Major depressive disorder (MDD) is one of the world's leading causes of disability. Our purpose was to characterize the total costs of MDD and evaluate the degree to which the British Columbia ...provincial health system meets its objective to protect people from the financial impact of illness.
We performed a population-based cohort study of adults newly diagnosed with MDD between 2015 and 2020 and followed their health system costs over two years. The expenditure proportion of MDD-related, patient paid costs relative to non-subsistence income was estimated, incidences of financial hardship were identified and the slope index of inequality (SII) between the highest and lowest income groups compared across regions.

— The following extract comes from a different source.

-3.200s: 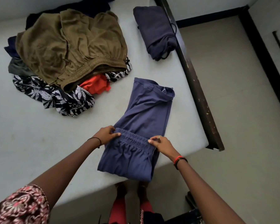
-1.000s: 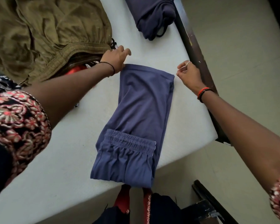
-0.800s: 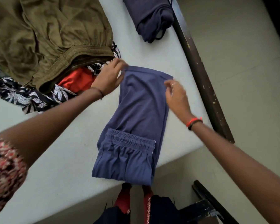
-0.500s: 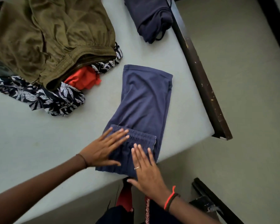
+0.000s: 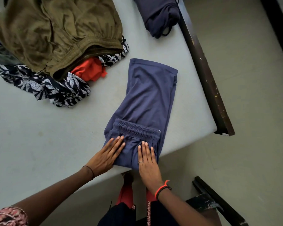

There were 250,855 individuals diagnosed with MDD in British Columbia over the observation period. Costs to the health system totalled >$1.5 billion (2020 CDN), averaging $138/week for the first 12 weeks following a new diagnosis and $65/week to week 52 and $55/week for weeks 53-104 unless MDD was refractory to treatment ($125/week between week 12-52 and $101/week over weeks 53-104). The proportion of MDD-attributable costs not covered by the health system was 2-15x greater than costs covered by the health system, exceeding $700/week for patients with severe MDD or MDD that was refractory to treatment. Population members in lower-income groups and urban homeowners had disadvantages in the distribution of financial protection received by the health system (SII reached - 8.47 and 15.25, respectively); however, financial hardship and inequities were mitigated province-wide if MDD went into remission (SII - 0.07 to 0.6).
MDD-attributable costs to health systems and patients are highest in the first 12 weeks after a new diagnosis. During this time, lower income groups and homeowners in urban areas run the risk of financial hardship.